This paper is structured as follows: In section 2, we describe the data and methods, while in section 3, we show and discuss the results, and finally, we conclude the study in section 4.

2 Data and Methods

In this study, we analyze two different data sets, synthetic data, and real-world data taken from weekly financial reports. We use the first data set to show an intuitive example where visualization helps in separating the binary classes.

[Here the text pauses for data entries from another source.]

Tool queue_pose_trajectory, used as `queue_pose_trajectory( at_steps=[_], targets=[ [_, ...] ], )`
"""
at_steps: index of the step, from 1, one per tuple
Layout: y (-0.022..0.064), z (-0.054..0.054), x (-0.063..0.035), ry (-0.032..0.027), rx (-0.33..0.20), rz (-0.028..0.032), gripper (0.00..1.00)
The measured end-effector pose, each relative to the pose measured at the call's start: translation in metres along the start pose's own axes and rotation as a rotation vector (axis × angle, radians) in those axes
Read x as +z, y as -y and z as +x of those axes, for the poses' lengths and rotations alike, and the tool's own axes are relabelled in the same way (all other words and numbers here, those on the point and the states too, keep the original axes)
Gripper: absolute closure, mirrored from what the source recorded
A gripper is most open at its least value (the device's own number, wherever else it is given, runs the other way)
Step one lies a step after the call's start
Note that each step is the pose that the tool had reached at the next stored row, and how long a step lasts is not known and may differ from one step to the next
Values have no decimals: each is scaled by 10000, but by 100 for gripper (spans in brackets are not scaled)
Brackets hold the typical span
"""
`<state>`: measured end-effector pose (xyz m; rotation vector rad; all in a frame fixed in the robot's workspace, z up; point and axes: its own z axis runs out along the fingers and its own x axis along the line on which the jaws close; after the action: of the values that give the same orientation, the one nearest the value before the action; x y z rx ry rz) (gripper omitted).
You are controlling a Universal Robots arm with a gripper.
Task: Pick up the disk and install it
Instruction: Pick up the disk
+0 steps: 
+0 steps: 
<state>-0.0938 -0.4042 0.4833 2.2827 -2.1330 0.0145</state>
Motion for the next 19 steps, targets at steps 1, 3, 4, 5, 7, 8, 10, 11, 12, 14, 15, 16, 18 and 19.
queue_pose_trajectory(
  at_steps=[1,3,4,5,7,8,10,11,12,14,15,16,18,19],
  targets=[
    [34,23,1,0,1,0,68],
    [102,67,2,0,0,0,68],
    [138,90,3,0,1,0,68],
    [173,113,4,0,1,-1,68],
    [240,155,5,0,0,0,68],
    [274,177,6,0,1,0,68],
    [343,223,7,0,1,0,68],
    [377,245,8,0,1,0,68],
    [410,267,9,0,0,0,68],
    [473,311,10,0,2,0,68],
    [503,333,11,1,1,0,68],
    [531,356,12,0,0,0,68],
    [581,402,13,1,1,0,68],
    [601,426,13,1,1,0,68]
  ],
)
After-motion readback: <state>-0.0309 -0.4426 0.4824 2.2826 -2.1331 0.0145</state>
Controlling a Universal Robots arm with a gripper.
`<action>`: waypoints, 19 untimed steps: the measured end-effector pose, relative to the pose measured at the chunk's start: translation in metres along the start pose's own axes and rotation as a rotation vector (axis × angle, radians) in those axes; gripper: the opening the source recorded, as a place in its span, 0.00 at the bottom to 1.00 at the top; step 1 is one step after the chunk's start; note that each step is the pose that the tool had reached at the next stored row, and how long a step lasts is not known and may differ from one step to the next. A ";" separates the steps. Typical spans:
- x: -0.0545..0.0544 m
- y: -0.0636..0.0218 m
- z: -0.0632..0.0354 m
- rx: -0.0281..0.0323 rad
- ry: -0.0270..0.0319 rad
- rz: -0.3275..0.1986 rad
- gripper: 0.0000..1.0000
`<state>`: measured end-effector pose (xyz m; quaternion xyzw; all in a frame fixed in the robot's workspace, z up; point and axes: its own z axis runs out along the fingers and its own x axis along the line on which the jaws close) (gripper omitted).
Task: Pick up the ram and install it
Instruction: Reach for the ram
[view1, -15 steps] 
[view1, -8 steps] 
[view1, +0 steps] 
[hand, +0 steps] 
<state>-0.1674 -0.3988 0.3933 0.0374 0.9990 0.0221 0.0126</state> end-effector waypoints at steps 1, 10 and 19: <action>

Then, following with the same reasoning, we use the real-world data to show that careful visual design of tabular numeric information can introduce feature relations that are essential for the learning.

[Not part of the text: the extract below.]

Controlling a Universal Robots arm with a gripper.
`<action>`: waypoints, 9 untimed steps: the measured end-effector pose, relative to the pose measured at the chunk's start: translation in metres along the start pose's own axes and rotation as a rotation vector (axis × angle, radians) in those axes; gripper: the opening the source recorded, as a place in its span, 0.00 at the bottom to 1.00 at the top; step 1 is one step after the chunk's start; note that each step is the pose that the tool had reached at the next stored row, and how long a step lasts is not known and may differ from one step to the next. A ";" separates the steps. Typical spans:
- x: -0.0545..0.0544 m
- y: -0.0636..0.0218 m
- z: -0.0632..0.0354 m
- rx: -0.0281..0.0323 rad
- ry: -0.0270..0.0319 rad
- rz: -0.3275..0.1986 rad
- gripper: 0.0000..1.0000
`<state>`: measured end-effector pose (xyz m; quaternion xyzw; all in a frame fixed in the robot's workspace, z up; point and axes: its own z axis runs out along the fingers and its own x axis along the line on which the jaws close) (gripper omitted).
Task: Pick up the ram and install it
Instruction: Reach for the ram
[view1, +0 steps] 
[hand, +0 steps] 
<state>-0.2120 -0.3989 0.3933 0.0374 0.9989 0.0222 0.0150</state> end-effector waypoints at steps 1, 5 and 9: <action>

1. The first data comprise of 288 samples of valid and invalid 5x5 magic squares in both their numeric matrix form and as images. A magic square consists of a square array of numbers consisting of the distinct positive integers arranged such that the sum of the n numbers in any horizontal, vertical, or main diagonal line is always the same number[2]. For a 5x5 magic squares with unique integers varying from 1 to 25, this magic constant is 65. There are 144 uniquely identified 5x5 magic squares (also called 5x5 Pan-Magic squares). However, each of the 144 unique squares has 25 translations, rotations, and reflections resulting in 28,800 magic squares[16]. In this study, we focus attention on the core 144 5x5 magic squares. In addition to the 144 5x5 magic squares, we create 144 invalid 5x5 magic squares by swapping numbers from two cells of true magic squares at random. This process results in a stratified data of valid and invalid squares. Figure 1a shows an example of a valid 5x5 magic square.

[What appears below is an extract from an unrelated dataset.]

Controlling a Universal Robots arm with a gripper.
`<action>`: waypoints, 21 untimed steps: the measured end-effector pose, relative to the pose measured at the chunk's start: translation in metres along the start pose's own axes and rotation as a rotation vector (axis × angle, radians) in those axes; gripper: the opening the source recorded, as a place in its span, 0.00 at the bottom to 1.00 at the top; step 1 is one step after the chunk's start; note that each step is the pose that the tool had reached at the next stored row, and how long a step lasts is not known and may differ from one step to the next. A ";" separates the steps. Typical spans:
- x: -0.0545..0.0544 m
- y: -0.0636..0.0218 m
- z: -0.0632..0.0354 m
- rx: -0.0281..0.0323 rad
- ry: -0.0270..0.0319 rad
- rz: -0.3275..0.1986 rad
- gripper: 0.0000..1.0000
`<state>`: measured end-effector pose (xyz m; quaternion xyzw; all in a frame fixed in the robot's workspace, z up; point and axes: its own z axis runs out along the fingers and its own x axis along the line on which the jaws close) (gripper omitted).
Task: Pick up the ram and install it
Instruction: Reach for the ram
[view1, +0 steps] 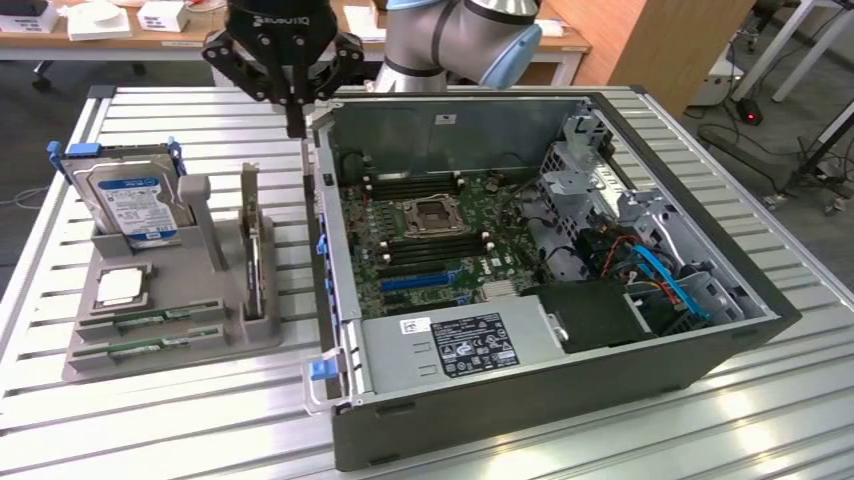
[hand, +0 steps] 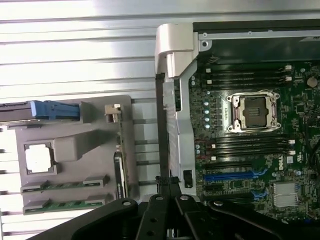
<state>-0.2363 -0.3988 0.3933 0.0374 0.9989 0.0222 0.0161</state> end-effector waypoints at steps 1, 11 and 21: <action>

2. The second data comprise of market-health data which summarizes the weekly state of the S&P 500 index[4] based on five key indicators: value, positions inversed, flows, (global) economic momentum, and equity price momentum (all scaled to their corresponding zvalues). The momentum indicators take into account 2-month of variability, while flows summaries 4-weeks of retail activity. Value, of the other hand, is a long-term indicator, while positions inversed indicates for institutional investment activities. Elaborated explanations can be found in the appendix. The data span from June 23, 2006, to April 12, 2019. Hence, this data set includes 669 rows with five features. Figure 2 shows an example of the market-health data for the week of Feb 21, 2014. On the left panel, one can see a table with the numerical representation of the five indicators of the market-health data. The top panel shows a filled Spider chart of the same data, and this is the way the "state of the market" is described every week in the Flows and Liquidity journal by

Figure 1: The numerical and visual representations of a 5x5 magic square.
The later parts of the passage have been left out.